You talk about fighting for fairness for Saskatchewan. I grew up in an upper-middle-class family in Saskatoon. I knew virtually no Indigenous people growing up. It has been extremely rewarding to work with my clients, who are overwhelmingly Indigenous, and it has given me a window into a world I would otherwise know nothing about. Now that I have gone to First Nations and Métis communities and met their people, including the substantial population living in the city, I know their social and economic situation isn’t because they’re inferior or lazy or weak, contrary to public opinion. Fairness in Saskatchewan will be elusive until you and your government recognize the systemic and structural racism that continues to hold Indigenous people down. You can’t arrest your way out of crime. If you really want to tackle crime, as I do, then you need to take concrete action to make sure everyone can live in dignity and safety. You have pandered to your rural base with policy announcements around a rural crime strategy, but you have missed the mark.

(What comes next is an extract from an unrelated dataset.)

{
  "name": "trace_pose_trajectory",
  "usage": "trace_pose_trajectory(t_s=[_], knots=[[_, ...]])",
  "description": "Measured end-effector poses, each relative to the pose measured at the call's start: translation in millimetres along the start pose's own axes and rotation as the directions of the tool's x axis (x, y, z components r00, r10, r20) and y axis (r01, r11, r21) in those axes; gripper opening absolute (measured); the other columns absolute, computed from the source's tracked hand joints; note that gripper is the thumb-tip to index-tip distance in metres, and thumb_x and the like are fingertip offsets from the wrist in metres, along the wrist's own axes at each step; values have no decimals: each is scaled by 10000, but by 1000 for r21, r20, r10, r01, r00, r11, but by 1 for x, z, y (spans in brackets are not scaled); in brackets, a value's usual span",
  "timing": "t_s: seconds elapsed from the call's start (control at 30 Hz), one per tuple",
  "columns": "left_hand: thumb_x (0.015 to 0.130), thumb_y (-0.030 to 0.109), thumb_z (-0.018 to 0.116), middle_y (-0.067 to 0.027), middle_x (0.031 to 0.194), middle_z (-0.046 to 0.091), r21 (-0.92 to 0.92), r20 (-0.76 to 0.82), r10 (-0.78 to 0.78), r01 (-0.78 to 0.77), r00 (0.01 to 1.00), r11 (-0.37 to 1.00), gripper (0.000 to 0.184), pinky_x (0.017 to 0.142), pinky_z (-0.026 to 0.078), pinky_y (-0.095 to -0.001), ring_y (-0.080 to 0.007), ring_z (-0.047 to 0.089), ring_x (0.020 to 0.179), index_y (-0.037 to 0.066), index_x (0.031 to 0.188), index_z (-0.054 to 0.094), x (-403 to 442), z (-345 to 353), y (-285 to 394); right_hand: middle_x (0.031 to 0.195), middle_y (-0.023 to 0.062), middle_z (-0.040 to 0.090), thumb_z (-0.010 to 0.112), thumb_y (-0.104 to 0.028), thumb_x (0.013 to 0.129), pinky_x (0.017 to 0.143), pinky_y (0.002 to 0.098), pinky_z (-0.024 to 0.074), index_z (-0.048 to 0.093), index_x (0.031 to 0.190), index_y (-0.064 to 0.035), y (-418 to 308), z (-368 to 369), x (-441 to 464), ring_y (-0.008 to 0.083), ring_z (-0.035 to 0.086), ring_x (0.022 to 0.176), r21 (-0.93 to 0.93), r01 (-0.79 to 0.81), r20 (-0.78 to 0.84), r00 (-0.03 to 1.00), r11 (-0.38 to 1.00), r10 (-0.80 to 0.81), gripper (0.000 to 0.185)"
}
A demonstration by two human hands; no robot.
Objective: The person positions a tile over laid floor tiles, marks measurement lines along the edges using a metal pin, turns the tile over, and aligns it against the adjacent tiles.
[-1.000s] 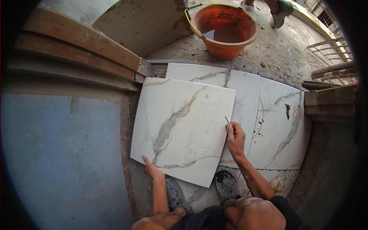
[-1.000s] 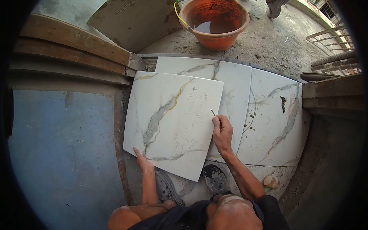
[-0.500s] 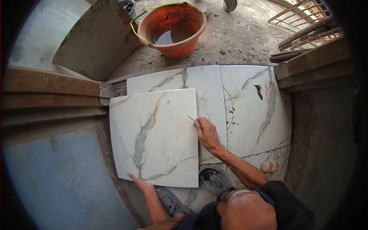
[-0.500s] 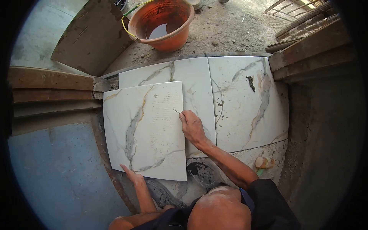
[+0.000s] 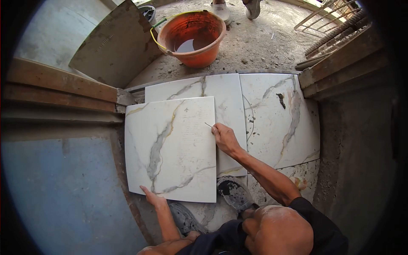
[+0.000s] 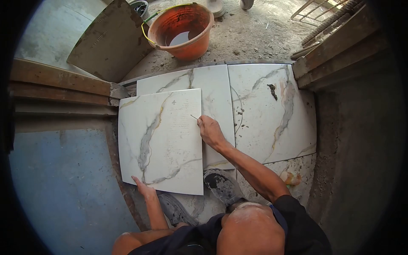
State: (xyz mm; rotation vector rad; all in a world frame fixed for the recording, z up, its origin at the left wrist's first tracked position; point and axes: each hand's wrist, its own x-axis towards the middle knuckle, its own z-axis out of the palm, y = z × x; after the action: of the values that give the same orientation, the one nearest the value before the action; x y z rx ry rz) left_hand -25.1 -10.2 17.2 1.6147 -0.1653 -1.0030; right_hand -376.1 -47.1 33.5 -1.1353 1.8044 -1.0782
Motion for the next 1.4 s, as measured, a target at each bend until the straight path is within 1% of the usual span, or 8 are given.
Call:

To me, a fair Saskatchewan would mean that Indigenous people, people struggling with addiction, and those living in poverty get a fair shake. It would mean that every person on social assistance has a safe and affordable home and enough money to pay for food. It would mean that children living in poverty aren’t going hungry. It would mean we wouldn’t have dozens of people sleeping on the street in downtown Saskatoon on a cold December night. It would mean that your government would finally fund the safe consumption sites in Saskatoon and Regina. It would mean providing programming and supports for inmates, and making sure they get a safe ride home when they’re released, lest they end up like Kimberly Squirrel. It would mean young Indigenous women don’t have to engage in sex work to meet their basic needs. It would mean that if an Indigenous person’s car winds up in the ditch, the good people of Saskatchewan would stop to help them without hesitation.
Whitefish is not far from your home. I invite you to join me for a day in court to meet my clients and see the human tragedy that plays out every day for many of them. You would also see their incredible hope and resilience. They deserve a government that treats them with respect.
This is an edited version of a letter that was emailed to Saskatchewan premier Scott Moe’s office in December 2021.